_WORK TASK_. Each line of the material should be output exactly as shown.

──────

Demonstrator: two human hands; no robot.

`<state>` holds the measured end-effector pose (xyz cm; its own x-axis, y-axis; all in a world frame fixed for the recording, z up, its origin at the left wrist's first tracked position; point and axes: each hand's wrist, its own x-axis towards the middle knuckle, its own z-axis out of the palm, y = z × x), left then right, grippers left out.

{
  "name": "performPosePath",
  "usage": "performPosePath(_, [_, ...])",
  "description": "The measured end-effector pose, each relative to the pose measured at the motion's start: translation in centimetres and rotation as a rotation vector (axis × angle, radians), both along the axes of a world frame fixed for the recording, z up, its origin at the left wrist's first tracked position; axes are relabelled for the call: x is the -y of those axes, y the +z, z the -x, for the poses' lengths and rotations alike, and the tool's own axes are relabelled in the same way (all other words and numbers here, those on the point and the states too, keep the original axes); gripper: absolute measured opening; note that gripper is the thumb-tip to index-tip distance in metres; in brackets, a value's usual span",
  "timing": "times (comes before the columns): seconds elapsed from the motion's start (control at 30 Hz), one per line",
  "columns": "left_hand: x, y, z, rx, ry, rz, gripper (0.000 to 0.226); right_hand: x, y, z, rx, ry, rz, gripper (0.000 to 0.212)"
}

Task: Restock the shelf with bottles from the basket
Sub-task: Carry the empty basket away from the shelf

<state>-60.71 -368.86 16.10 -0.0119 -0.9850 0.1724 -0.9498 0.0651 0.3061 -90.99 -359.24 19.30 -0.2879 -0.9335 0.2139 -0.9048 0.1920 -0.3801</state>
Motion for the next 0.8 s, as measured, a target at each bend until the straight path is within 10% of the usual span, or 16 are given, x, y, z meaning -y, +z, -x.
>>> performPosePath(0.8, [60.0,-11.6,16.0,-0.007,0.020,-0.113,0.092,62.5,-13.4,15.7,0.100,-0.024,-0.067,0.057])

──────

_PROBLEM SOLUTION_.
Demonstrator: two human hands; no robot.

`<state>` holds the measured end-effector pose (xyz cm; its own x-axis, y-axis; all in a world frame fixed for the recording, z up, its origin at the left wrist's first tracked position; point and axes: each hand's wrist, its own x-axis towards the middle knuckle, its own z-axis out of the palm, y = z × x), left then right, grippers left out.

{
  "name": "performPosePath",
  "usage": "performPosePath(_, [_, ...])",
  "description": "The measured end-effector pose, each relative to the pose measured at the motion's start: translation in centimetres and rotation as a rotation vector (axis × angle, radians), both along the axes of a world frame fixed for the recording, z up, its origin at the left wrist's first tracked position; axes are relabelled for the call: x is the -y of those axes, y the +z, z the -x, for the poses' lengths and rotations alike, and the tool's own axes are relabelled in the same way (all other words and numbers here, those on the point and the states too, keep the original axes); gripper: absolute measured opening; note that gripper is the thumb-tip to index-tip distance in metres; in brackets, a value's usual span",
  "timing": "times (comes before the columns): seconds elapsed from the motion's start (control at 30 Hz), one per line",
  "columns": "left_hand: x, y, z, rx, ry, rz, gripper (0.000 to 0.226); right_hand: x, y, z, rx, ry, rz, gripper (0.000 to 0.212)"
}

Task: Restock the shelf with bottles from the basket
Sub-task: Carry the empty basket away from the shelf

<state>-60.71 -368.86 16.10 -0.0119 -0.9850 0.1724 -0.9498 0.0651 0.3061 -90.99 -359.24 19.30 -0.2879 -0.9335 0.2139 -0.9048 0.1920 -0.3801</state>
Motion for the next 0.8 s, as measured, a target at each bend until the straight path is within 10% of the usual span, or 16 are given, x, y, z meaning -y, +z, -x.
>>> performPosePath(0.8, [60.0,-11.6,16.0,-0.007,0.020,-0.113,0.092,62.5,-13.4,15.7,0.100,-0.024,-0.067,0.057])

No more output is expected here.